Baghdad 130 morti
in doppio attentato
Il bilancio delle vittime delle autobombe di oggi a Baghdad è di 132 morti e 500 feriti in un attentato che per il premier Nuri al Maliki ha l'obiettivo di ''far deragliare il processo politico'' in vista delle attese elezioni generali di gennaio prossimo
Sangue misto a calcinacci e urla di terrore nel denso fumo nero hanno fatto sprofondare oggi di nuovo nell'orrore Baghdad, dove un duplice attacco suicida compiuto nel centrale quartiere dei ministeri ha ucciso almeno 130 persone e ferite circa 500, in un attentato che per il premier Nuri al Maliki ha l'obiettivo di ''far deragliare il processo politico'' in vista delle attese elezioni generali di gennaio prossimo.

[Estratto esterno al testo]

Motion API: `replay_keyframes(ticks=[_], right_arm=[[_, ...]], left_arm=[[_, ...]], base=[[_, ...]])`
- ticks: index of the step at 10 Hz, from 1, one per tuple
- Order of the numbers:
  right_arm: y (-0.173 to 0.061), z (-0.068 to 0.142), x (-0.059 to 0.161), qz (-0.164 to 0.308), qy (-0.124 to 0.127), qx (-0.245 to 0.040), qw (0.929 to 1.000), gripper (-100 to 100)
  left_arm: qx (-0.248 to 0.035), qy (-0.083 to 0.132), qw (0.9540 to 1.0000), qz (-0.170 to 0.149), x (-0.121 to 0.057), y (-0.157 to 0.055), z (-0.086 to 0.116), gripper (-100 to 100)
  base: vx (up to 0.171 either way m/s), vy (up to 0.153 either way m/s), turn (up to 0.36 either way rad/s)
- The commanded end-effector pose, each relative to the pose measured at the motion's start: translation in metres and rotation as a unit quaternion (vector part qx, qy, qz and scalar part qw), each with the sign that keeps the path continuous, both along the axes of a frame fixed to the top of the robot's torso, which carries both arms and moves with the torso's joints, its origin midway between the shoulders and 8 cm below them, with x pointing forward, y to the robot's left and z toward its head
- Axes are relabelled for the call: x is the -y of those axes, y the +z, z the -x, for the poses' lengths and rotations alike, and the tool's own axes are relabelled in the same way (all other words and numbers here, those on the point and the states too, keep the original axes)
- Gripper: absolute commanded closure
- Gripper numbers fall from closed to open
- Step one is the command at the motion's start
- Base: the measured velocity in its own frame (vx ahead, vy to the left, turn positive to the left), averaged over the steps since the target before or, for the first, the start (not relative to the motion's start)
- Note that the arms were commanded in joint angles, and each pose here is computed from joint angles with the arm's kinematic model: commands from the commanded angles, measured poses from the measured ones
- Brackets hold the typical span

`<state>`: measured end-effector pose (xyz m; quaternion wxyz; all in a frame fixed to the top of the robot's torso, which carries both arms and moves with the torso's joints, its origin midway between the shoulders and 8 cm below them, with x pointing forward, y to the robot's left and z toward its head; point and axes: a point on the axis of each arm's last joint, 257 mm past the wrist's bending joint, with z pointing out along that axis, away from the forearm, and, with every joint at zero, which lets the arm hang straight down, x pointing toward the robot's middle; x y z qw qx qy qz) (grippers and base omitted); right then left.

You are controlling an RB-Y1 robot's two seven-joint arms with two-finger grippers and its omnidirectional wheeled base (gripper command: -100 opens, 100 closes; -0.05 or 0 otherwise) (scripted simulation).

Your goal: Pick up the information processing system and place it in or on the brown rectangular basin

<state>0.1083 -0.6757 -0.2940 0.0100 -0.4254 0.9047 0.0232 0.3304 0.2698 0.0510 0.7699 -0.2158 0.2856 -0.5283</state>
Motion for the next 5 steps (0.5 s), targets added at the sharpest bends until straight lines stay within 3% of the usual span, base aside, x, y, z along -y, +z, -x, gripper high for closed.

Le due autobomba guidate da attentatori suicidi sono esplose alle 10:15 locali a distanza di dieci minuti l'una dall'altra nell'affollata via Haifa, poco lontano dal Tigri e dalla superprotetta Zona Verde.
La prima ha puntato sugli edifici che ospitano il ministero della giustizia, del lavoro e degli affari sociali ed è esplosa, secondo testimoni oculari interpellati dall'ANSA, ''all'ultimo posto di blocco prima dell'ingresso del ministero della giustizia''. La seconda ha colpito invece la sede del governatorato di Baghdad, sventrandone la facciata.
Mentre il ministero della sanità parla di meno di cento morti e di 200 feriti, fonti della polizia locale riferiscono di 132 persone uccise. Centinaia, forse addirittura 500, i feriti, colpiti da schegge di muri e vetrate anche a distanza di parecchi isolati dal luogo delle esplosioni. I quattro edifici sono stati in parte demoliti dalla forza d'urto delle esplosioni e quel che rimane, secondo la protezione civile di Baghdad, non sarà utilizzabile per mesi.
La domenica in Iraq è un normale giorno lavorativo e i ministeri e il palazzo del governatorato erano tutti affollati, così come via Haifa, letteralmente squarciata in due con decine di auto e di passanti crivellati da bulloni di ferro pressati assieme all'esplosivo e ritrovati, secondo fonti ospedaliere, conficcati in molti brandelli di corpi.
Dopo poche ore sul luogo dell'attentato si è recato il premier Nuri al Maliki, in corsa alle prossime elezioni legislative di gennaio 2010. ''E' terrorismo contro il processo politico democratico, contro le elezioni libere nel nostro Paese'', ha detto il premier, assicurando che ''il governo punirà i colpevoli, dovunque essi si nascondano, chiunque essi siano''. ''Questi attentati codardi non devono indebolire la risolutezza degli iracheni di continuare il loro viaggio contro il baatismo e contro al Qaida'', ha aggiunto Maliki.
Dal ritiro delle truppe Usa dai centri abitati alla fine di giugno scorso, si tratta del secondo pesante attentato compiuto a Baghdad: l'ultimo era stato quello che il 19 agosto aveva colpito le sedi dei ministeri degli esteri e delle finanze all'interno della superprotetta - ma anche super bersagliata - Zona Verde.
In quel ''mercoledì nero'' erano morte un centinaio di persone e il governo iracheno, duramente criticato al suo interno e timoroso di perdere sostegno in vista del decisivo appuntamento elettorale, aveva accusato direttamente la vicina Siria di esser coinvolta negli attacchi, aprendo una crisi diplomatica regionale ancora non risolta.
Ma le polemiche e gli attacchi all'esecutivo di Maliki non mancano nemmeno oggi: Wihda al-Jumayli, consigliere comunale di Baghdad e appartenente a una lista rivale del premier, ha duramente criticato ''le falle del sistema di sicurezza'' del governo: ''I posti di blocco non funzionano come dovrebbero'', ha detto interpellata sempre dall'ANSA. ''In una zona cosi' sensibile - ha concluso - con tanti obiettivi civili e politici, due autobomba imbottite di tritolo dovrebbero essere fermate in tempo''.